Os produtores de milho e sorgo apontaram hoje para, pelo menos, 2.000 captações de água por regularizar, como furos, charcas e poços, e pediram a intervenção da ministra do Ambiente.
“A Anpromis [Associação Nacional dos Produtores de Milho e Sorgo] concluiu no mês de julho um levantamento do número de captações de água que se encontram por realizar, que aponta para cerca de 2.000 captações entre furos, charcas e poços”, indicou, em comunicado.

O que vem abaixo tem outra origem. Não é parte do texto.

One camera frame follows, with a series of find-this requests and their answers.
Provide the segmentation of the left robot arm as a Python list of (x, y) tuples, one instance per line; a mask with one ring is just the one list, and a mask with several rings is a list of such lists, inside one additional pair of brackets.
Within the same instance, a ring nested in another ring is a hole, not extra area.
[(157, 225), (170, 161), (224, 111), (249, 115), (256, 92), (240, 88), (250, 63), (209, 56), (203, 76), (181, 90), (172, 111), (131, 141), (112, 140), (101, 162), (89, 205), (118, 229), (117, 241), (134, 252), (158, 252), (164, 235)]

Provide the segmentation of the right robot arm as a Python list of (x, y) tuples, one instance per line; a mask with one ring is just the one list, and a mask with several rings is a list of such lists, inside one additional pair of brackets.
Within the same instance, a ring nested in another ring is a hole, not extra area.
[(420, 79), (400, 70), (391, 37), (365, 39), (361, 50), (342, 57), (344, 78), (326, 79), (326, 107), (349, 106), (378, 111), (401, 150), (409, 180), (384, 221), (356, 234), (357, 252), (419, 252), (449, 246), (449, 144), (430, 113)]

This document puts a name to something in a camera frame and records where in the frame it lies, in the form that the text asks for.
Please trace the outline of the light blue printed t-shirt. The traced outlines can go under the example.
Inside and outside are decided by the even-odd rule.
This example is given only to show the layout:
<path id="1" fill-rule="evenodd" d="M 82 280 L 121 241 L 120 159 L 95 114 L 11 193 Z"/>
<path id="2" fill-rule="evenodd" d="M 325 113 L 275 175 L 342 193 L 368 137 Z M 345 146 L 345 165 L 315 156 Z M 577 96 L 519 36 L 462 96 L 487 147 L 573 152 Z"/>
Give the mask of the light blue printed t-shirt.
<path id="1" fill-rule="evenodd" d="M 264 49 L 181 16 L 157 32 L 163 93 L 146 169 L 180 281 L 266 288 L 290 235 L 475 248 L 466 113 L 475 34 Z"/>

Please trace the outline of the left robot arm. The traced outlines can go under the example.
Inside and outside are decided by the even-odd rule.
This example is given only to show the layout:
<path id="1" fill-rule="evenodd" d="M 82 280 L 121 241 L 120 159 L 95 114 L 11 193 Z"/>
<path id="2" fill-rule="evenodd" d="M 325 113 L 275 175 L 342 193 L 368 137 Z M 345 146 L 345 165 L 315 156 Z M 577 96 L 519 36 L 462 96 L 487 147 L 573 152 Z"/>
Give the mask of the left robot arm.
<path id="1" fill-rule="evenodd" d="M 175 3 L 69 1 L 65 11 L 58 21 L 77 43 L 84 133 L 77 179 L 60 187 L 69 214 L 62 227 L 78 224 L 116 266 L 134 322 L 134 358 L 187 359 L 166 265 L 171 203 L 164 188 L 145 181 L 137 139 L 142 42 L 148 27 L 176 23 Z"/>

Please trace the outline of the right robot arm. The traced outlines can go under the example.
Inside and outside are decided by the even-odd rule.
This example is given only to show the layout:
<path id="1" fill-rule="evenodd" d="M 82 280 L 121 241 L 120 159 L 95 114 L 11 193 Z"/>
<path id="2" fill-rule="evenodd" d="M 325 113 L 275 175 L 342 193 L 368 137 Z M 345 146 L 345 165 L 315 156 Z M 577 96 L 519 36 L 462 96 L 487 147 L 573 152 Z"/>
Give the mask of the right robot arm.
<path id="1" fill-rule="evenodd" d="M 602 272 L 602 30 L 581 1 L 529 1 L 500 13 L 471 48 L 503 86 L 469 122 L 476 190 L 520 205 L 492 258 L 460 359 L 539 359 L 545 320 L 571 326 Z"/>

Citado na mesma nota, o presidente da Anpromis, Jorge Neves, ressalvou que este é provavelmente um número bastante inferior ao real e sublinhou que algumas destas captações não estão regularizadas devido ao extravio, em 2010, por parte da administração, dos processos entregues na Agência Portuguesa do Ambiente.
A Anpromis disse ter denunciado de imediato esta situação, que nunca foi resolvida, pedindo assim à ministra do Ambiente, Maria da Graça Carvalho, que assuma este dossier.
Os produtores querem que a governante promova a reativação do protocolo de 2010 com as Confederações de Agricultores, criado para instruir e rececionar os processos de legalização das captações em causa.
“A senhora ministra do Ambiente, com a dinâmica que lhe é reconhecida, tem de chamar a si este dossier, caso contrário esta situação nunca mais fica resolvida”, vincou Jorge Neves.